Recently, the query problem on outsourcing graph data has attracted a lot of attention, and some research results have emerged [2832]. The research [28] put forward the concept of structure encryption, which could perform query operations on data of any structure, and also studied the query scheme on graph structure data. Cao et al. proposed and solved the problem of subgraph queries on an outsourced graph for the first time [29]. In the query, two stages of filtering and verification were designed, and privacy information was also protected. Zhang et al. used frequent features to calculate similarity, formalized the query graph and each data graph as vectors, respectively, and realized privacy-protecting similar subgraph query problems [30]. Fan et al. studied the problem of subgraph isomorphism query of outsourced graph data and transformed the subgraph isomorphism query into a series of matrix operations, and the scheme reduced communication overhead and optimized the query process [31]. Shen et al. presented a graph encryption scheme that achieved the cloud-based approximate constrained shortest distance queries over encrypted graphs with privacy protection [32]. However, these research methods do not solve the problem of multi-keyword fuzzy adjacency query, so these schemes cannot solve the problem of adjacency query supporting multi-keyword fuzzy search in the cloud environment.

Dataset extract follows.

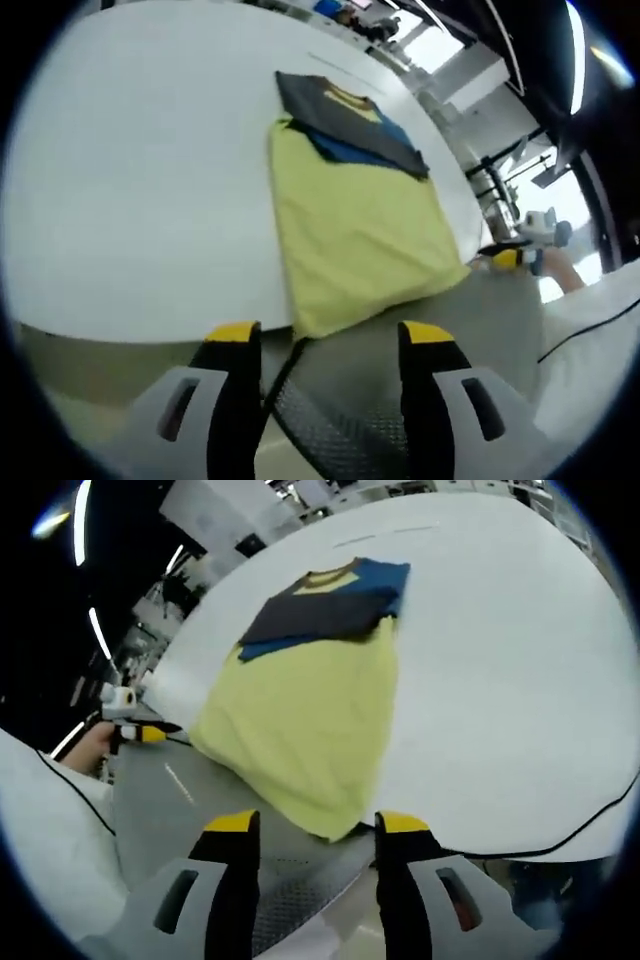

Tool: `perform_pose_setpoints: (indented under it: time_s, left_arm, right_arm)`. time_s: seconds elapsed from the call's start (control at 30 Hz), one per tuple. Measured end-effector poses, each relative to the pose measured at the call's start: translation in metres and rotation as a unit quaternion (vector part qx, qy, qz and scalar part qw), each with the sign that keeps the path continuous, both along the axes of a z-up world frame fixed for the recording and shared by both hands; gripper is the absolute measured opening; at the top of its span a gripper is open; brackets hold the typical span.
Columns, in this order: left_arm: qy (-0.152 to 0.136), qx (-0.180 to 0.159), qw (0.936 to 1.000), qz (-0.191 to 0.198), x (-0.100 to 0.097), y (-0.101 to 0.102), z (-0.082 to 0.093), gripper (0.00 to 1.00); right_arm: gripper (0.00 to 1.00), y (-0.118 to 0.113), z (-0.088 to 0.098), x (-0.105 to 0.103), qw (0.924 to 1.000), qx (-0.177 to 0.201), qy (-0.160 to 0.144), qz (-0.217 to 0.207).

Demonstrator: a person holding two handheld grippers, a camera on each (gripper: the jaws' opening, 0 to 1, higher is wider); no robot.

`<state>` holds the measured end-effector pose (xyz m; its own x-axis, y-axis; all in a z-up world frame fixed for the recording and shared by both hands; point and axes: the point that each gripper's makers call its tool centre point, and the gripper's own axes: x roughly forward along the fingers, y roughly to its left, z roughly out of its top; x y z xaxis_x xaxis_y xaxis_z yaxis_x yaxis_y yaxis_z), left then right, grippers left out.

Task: Fold the garment on the visible template until the final outline fits inside the template.

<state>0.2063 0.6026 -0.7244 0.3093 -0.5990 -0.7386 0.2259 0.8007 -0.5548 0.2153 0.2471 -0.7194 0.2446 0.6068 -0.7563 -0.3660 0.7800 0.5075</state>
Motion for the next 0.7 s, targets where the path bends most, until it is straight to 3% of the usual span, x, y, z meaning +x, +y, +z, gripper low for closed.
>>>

In the work, we propose a solution to realize adjacency query by using Bloom filter, unary grammar based on a searchable encryption mechanism. Our scheme can support multi-keyword fuzzy search on the encrypted graph and protect the privacy contents in the query process. The vertices in the outsourcing graph are firstly transformed into vectors by a unary grammar. The security index and query token are next built based on the generated vectors and transmitted to cloud servers. At last, cloud servers complete adjacency queries with the help of the index and query token. The security and effectiveness of the proposed solution are verified by formal analysis and experimental comparison.

3  Construction of PAQM Solution

3.1 Preliminary Information

With the increasing demand for security, the development of cryptography is also progressing. Among them, semantic security and indistinguishability proposed in the literature [41] are two important properties. In the work, we use the idea of semantic secure symmetric encryption to construct our scheme. We use kge to denote a symmetric secret key generation algorithm, and use Enc and Dec respectively denote a symmetric encryption algorithm and symmetric decryption algorithm [42].

We utilize unary grammar and Bloom filter to implement multi-keyword fuzzy adjacency query in this scheme [16,17,25,43]. All graph vertex words are converted into vectors of equal length and mapped to a Bloom filter by Locality-Sensitive Hashing (LSH) functions [25,26]. We construct a Boolean filter for the set of adjacency-vertices of each graph vertex, initialize each bit of the Boolean filter to 0, and then map each element in the set of adjacency-vertices to its corresponding Boolean filter [17,26]. Some main notations used in this work are listed in Table 1.

images

3.2 Solution Overview

In a cloud outsourcing environment, the system structure of our adjacency query is shown in Fig. 1 which includes cloud servers, graph data owners, and users. The query and processing operations are implemented through the cloud servers with the help of the encrypted index and query tokens. To prevent the disclosure of private information, it is necessary to set the security conditions of our solution to ensure the security of the query process. In the work, we use the existing methods in searchable encryption for the search authorization and query control of users [21,23].

images

Figure 1: The system structure of adjacency query on encrypted graph

Our solution solves the adjacency query problem supporting multi-keyword fuzzy search on the outsourcing encryption graph and can achieve the following design purposes:

(1) Secure adjacency queries supporting multi-keyword fuzzy search. Data users can perform secure adjacency query supporting multi-keyword fuzzy search through cloud servers.

(2) Protecting private information. It will not disclose the privacy information at the time of query, and the security proof is given by formal analysis.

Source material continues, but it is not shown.